---- Data provided
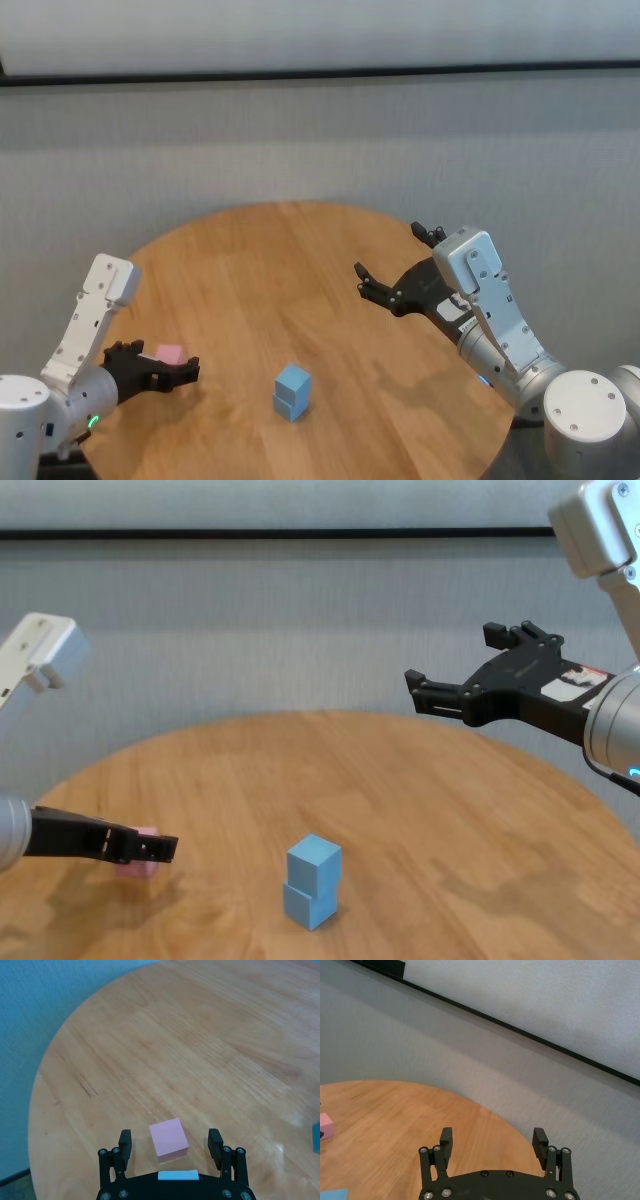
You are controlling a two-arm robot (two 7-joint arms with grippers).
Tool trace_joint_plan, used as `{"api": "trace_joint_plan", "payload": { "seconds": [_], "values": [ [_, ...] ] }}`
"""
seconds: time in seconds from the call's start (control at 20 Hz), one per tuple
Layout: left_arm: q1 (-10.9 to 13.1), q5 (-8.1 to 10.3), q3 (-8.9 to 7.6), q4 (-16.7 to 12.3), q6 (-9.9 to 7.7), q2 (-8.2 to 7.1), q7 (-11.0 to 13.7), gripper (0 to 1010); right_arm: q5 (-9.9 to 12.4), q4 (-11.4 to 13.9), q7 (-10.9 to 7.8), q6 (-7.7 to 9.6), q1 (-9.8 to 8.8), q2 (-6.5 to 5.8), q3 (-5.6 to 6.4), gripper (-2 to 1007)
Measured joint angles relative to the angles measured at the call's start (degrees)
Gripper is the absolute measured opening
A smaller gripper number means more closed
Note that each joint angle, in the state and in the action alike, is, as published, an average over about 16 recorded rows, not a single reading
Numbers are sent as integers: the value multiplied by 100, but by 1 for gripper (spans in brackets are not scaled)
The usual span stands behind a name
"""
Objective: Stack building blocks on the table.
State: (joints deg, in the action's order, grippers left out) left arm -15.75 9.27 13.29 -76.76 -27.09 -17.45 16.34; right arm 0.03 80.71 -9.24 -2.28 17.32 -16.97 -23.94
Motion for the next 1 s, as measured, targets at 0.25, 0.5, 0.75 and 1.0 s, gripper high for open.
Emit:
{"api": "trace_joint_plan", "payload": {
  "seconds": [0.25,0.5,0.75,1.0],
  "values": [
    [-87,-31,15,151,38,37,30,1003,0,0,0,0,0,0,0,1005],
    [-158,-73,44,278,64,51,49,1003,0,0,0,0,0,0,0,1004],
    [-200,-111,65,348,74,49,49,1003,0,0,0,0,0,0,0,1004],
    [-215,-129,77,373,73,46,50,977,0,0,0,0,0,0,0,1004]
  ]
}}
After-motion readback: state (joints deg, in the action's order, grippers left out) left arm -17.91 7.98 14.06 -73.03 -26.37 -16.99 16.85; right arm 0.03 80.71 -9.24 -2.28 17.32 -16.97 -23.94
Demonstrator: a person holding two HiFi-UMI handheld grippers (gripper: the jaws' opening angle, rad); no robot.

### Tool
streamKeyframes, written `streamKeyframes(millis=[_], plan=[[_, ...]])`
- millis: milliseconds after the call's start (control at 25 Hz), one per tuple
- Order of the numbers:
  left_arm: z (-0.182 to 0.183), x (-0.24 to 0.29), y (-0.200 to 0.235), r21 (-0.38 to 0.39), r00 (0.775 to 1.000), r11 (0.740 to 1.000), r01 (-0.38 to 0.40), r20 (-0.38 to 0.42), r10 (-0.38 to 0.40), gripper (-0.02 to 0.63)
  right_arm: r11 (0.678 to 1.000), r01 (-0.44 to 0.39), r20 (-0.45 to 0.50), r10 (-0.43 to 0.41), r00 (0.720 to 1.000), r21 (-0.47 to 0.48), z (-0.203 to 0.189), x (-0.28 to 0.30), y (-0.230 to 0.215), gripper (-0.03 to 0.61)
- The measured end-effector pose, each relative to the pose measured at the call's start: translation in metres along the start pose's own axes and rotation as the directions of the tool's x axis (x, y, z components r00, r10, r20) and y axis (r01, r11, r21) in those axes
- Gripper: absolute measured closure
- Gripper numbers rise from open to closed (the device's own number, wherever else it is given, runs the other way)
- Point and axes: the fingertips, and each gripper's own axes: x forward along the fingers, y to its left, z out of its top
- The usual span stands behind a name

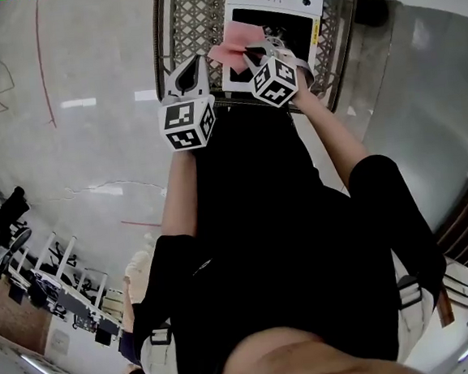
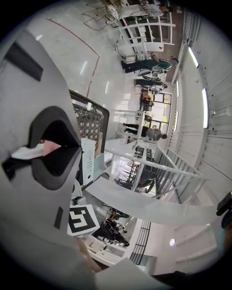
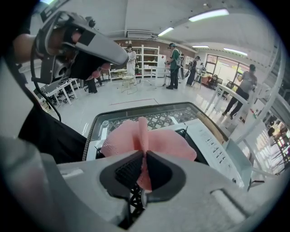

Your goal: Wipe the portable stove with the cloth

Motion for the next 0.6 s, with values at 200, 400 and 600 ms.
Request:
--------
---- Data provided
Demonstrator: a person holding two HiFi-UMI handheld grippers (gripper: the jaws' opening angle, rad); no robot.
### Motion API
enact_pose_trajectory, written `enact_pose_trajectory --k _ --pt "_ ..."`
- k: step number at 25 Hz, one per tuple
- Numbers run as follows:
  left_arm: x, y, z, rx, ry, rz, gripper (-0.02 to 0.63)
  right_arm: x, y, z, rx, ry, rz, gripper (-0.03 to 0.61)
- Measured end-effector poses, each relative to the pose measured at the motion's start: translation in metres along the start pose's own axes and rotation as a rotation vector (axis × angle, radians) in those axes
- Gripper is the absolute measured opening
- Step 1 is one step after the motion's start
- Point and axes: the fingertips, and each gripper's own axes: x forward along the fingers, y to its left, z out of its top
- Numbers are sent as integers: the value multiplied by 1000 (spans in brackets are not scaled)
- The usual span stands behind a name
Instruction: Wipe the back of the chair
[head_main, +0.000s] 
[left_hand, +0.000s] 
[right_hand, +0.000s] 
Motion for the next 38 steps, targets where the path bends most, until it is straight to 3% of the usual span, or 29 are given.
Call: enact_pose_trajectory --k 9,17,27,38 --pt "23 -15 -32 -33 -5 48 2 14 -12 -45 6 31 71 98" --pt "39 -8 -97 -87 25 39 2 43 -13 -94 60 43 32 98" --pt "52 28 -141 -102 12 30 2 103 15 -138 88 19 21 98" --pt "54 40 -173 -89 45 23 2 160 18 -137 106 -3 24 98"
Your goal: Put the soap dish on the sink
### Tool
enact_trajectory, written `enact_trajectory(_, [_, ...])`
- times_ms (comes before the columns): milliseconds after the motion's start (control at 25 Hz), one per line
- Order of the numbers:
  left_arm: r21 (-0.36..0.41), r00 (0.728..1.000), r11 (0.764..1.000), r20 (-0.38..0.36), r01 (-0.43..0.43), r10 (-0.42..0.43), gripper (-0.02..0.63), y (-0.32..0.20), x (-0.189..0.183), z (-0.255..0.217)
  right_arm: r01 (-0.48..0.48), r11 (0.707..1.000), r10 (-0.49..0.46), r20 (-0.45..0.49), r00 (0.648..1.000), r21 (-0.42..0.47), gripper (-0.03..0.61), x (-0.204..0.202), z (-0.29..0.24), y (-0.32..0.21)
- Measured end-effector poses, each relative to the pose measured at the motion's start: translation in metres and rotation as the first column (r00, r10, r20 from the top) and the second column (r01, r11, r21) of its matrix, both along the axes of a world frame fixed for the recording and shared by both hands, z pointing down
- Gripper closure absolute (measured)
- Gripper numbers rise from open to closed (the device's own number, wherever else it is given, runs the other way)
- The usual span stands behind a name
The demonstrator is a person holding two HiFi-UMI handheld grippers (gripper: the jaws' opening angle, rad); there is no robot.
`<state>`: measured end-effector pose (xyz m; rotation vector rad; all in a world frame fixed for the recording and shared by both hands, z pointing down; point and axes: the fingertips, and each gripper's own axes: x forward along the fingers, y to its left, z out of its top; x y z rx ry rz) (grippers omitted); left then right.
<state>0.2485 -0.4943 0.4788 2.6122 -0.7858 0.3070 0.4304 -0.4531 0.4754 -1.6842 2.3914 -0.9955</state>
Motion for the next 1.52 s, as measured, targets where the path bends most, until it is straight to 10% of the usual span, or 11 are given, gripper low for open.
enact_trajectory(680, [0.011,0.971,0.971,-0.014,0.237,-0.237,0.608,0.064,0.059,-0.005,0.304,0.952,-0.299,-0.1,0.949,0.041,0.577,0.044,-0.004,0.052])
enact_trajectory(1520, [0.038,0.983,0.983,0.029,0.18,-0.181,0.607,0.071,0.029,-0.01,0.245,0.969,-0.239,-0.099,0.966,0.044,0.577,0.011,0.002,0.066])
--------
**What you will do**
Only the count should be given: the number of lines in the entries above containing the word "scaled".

**Task result**
2